In Cedarhurst Town Hall, where he greeted the students, Parise sat at a table convered with artifacts from his time in Europe — a bayonet from an M1 rifle, a pin from a hand grenade, various Nazi knives and a framed case of Nazi paraphernalia. A framed case held Parise’s medals from his time in the Army.

The visitors accompanied their World History Regents teacher, The Jewish Star’s Bookworm columnist, Alan Jay Gerber, from Yeshiva Derech HaTorah in Brooklyn.

Rabbi Yaakov Feitman of Kehillas Bais Yehudah Tzvi in Cedarhurst told the students that his father was at Buchenwald, and “I am here because he [Parise] was there.”

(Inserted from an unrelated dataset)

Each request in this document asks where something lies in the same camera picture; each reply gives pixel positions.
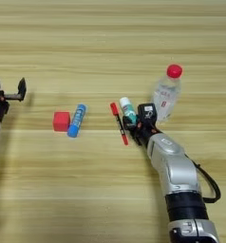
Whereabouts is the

“They almost succeeded in wiping out the Jews,” said Rebbitzen Cynthia Zalinsky, executive director of the Jewish Community Council of Queens, blinking back tears, as she thanked Mayor Parise. As a result of saving her father, Parise would see four generations — with Zalinsky, her son and his children in were the room.

She told the students: “You need to bear witness [and say], I met someone who freed the Jews in Buchenwald.”

Parise said thanked the speakers for their “kind remarks,” denied his heroism and briefly described his division’s record 154 days on the front lines under grueling conditions.

He was awarded a Purple Heart when he was shot by a sniper in the backs of his legs shortly before the end of the war. “I was dismantling tank obstacles,” he explained. “The Germans would cut huge trees [down] so the tanks won’t pass.” He recalled fighting 30 days in the forest, with snow four to five feet deep, that soldiers froze to death and they had to chop them out of the ice and carried them on box springs they found to the trucks.